First Year of Medical School: Successfully Completed


by Hayden Hollingsworth

The Virginia Tech Carilion School of Medicine will start its second class this week.  Out of more the 2700 applicants, around 250 were invited for interviews and a small fraction of those were offered a spot in the class.  On August 1st, forty-two students will begin a journey of at least seven years to complete their training.

That set me to thinking about those in the charter class; what was their experience like?  I asked Dr. Mark Greenawald, Associate Dean for Student Affairs, to arrange an interview with a group of them.  Even though I went through medical school a long time ago, the memories of that first year are vivid:  The worst year of my entire life. I wondered if I would find the same to be true for these students.

What a difference!  In the commodious confines of the medical school library I met with four quite astounding students.  It was immediately apparent that they were much more mature than the students I dealt with for so many years as a clinical professor of medicine at UVA.  First of all, they were older, ranging in age from 28 to 31.  They all had previous successful careers after their graduation from college, but after a number of years felt unfulfilled, not challenged, and believing there should be more to a profession than what they were experiencing.  Let me introduce them.

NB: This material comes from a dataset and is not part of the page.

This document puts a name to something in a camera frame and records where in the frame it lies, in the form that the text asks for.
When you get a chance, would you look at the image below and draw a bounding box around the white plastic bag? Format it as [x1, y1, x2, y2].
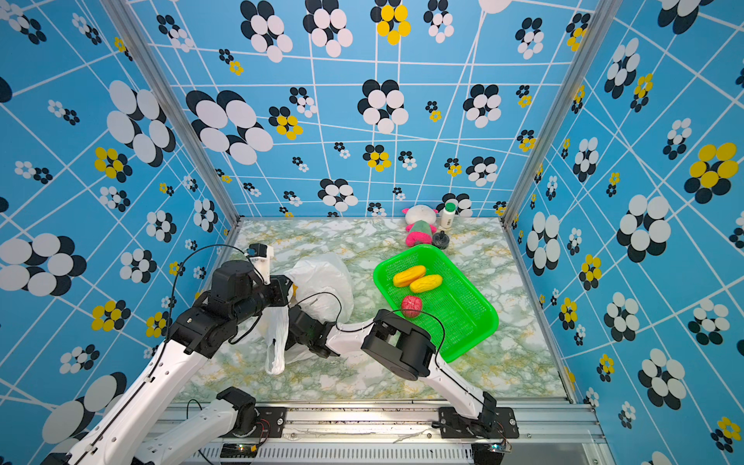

Matt Joy, a graduate of the University of Southern California in Performance Music.  He worked in Los Angeles in the music industry playing in bands and doing solo guitar performance.  He is married and they are expecting a baby boy in the near future.  His wife works.

Don Vile grew up in the Philadelphia area and is the first in his family to attend college.   A biomedical engineering graduate from Harvard, he entered the work force as a software programmer after the company for whom he was going to work imploded when the dot com bubble burst.  In the Washington area, he worked with people he enjoyed. He is married and they have a little girl.

Elizabeth Glazier graduated from the University of Georgia with a degree in advertising.  She worked in that field in the metropolitan Washington area for a number of years.  She speaks with an ease that testifies to her communication skills. Her husband continues to live in Maryland and she commutes on weekends.  They have no children.

Jarred Hicks graduated from Lee University in Tennessee with a degree in psychology and worked for Wachovia and then an internet marketing company before going to UNC at Chapel Hill to prepare for medical school.  He is unmarried and says that if you are single guy in Roanoke, med school is a good place to be; there is little time for social life.

Each has a research project.  Matt is studying predictors of success in bariatric (weight reduction) surgery particularly as related to knee replacement.  Don is working with rotavirus, a causative agent in gastrointestinal problems. Elizabeth is collaborating with VT professors in genomics of melanoma.  Jarred is doing research in hospital disaster evacuation.  Each will publish a paper prior to graduation.

 They all had a positive view of their first year at VTC.  All had been back to college to get the prerequisite courses completed since none had planned on medicine as a profession.  Recognizing this was a new school, they anticipated there would be a learning curve for the school as well as the students.  They were pleased with the responsiveness of the faculty to their requests and comments.  They found the course of study challenging, but not overwhelming.  Already in their second year they are experiencing new and more difficult material.

Since they are participating in a problem based learning program they have developed interpersonal communication skills that are valuable.  Working in groups of seven students with a mentor for eight weeks on a particular clinical problem they are responsible for teaching each other under the watchful eye of faculty.  It took several cycles as they learned how to depend on one another; any sense of competitiveness was replaced with cooperation.

There is much more to say about their experience, but I left with the following impressions:  If these are typical students, the future of medicine is in good hands.  I hope that I will be able to meet with them again at the end of each year and follow their progress.  As I walked to my car, I could not help but contrast how much happier they seemed than my classmates of long ago.